In all of this scene, Jesus does not patronize or condescend to the woman at the well. He treats her as someone he can be honest with, and she can be honest back with him, because she comes to discover that she isn't being attacked for being a woman, or for being a Samaritan, or for anything... because she isn't being attacked at all.
The rest of their life-changing conversation, one which ends with the woman eventually going out and telling all her friends and neighbors about Jesus (which apparently is not a problem for Jesus, either), is all possible because at the beginning, Jesus is clear that her being "other" is not something to be ashamed of, to apologize for, or to confess. It is possible to be "other"--to be different in some way--without having to say you are sorry for it, to pretend the difference is not there, or to cover over it. Jesus doesn't forgive this woman for her otherness, because otherness is not something for which one must ask for forgiveness. Otherness does not become an impenetrable boundary between them. It is simply the truth.

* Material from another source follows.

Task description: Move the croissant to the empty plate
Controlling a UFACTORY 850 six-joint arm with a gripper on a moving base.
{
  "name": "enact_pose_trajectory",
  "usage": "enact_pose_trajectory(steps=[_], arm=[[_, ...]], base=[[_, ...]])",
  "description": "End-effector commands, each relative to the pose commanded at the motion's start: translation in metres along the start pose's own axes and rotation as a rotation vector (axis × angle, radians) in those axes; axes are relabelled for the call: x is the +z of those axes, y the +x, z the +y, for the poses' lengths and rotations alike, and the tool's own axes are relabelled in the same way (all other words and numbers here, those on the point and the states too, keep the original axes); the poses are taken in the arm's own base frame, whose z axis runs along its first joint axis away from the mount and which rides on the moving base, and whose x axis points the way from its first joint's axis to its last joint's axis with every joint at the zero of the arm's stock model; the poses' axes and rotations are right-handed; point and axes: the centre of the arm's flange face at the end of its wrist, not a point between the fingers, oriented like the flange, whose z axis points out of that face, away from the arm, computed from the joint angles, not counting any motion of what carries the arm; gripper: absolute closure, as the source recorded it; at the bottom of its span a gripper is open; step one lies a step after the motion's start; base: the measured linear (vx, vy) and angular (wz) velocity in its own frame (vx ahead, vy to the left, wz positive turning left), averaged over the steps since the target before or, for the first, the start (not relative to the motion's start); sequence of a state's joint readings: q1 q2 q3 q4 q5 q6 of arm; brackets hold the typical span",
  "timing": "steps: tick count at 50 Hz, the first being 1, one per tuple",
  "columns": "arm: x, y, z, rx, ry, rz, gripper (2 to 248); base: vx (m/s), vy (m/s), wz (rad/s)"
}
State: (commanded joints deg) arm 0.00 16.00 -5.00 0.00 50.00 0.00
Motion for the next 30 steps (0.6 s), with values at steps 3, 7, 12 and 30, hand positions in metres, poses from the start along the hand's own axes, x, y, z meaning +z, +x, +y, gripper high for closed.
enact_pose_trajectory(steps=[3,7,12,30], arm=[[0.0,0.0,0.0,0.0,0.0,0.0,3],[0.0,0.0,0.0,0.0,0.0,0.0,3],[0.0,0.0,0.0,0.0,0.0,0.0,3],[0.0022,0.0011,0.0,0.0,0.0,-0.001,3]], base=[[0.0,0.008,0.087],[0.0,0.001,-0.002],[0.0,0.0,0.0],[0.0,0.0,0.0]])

It is telling to me that the Bible often envisions God's promised future as a gathering of all sorts of "others" without insisting that they all become identical. Isaiah dreams of wolves and lambs, cows and bears, lying down side by side to eat safely, but without the wolves all being zapped into become sheep. They are transformed in such a way that they do not eat or kill each other, but they remain other. Apparently, God is not ashamed of the otherness. The violence and hostility between those old enemies has been taken away, but not their difference.
Today, it is important to remember that Jesus is able to distinguish between "otherness" and "sinfulness." Yes, there are things in this life that are wicked and terrible and rotten which we need to turn away from. Yes, we are constantly called away from giving ourselves back into the power of sin. Yes, we are right to confess where we have sinned and where we continue to struggle.

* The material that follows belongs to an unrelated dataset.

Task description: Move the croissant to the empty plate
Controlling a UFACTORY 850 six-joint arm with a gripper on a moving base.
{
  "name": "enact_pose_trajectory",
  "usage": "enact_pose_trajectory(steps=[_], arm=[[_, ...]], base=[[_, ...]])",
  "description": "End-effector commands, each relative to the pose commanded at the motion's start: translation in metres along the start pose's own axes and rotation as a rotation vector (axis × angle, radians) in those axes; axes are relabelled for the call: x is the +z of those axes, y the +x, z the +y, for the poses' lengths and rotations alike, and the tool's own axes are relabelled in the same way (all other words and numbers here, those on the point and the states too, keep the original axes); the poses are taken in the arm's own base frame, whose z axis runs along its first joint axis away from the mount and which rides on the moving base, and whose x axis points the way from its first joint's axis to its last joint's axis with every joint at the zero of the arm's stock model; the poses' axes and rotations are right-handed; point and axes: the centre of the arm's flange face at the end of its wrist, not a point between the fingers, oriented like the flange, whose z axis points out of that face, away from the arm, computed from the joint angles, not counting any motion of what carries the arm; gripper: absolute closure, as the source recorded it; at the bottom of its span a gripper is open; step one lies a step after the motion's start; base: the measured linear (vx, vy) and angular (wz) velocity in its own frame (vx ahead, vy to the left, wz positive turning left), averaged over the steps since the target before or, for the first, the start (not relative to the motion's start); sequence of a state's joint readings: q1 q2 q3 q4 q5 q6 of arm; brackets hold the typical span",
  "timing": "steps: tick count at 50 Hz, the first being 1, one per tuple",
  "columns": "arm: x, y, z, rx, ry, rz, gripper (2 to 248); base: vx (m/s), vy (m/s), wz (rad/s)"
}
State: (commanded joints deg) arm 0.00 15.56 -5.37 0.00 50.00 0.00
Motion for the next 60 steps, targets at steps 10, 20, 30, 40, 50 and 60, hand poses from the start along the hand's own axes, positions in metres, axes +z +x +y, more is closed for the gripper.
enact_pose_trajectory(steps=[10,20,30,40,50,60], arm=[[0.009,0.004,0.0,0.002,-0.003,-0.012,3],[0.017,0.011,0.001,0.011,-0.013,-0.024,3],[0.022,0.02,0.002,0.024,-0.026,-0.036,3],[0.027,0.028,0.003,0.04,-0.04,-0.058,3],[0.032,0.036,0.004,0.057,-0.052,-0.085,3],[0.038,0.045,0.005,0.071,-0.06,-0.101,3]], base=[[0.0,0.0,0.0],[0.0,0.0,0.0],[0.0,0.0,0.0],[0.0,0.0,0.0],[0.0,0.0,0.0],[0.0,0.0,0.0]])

But "otherness"--being different--whether it is the Samaritan woman talking with Jesus, or cows and bears in Isaiah, or the person waiting for you to tell them that God love them... and so do you, these things are not sins to be confessed. They are differences between us which can either become obstacles if we make them such, or they can simply be part of loving people as they are.
Can we do the difficult work of following Jesus into whatever unexpected conversations he gets himself into? And can we go there, as he does, without pity or condescension, and instead with the love that sees people honestly and calls them beloved?
Lord Jesus, give us the wisdom to know the difference between sinfulness and other-ness.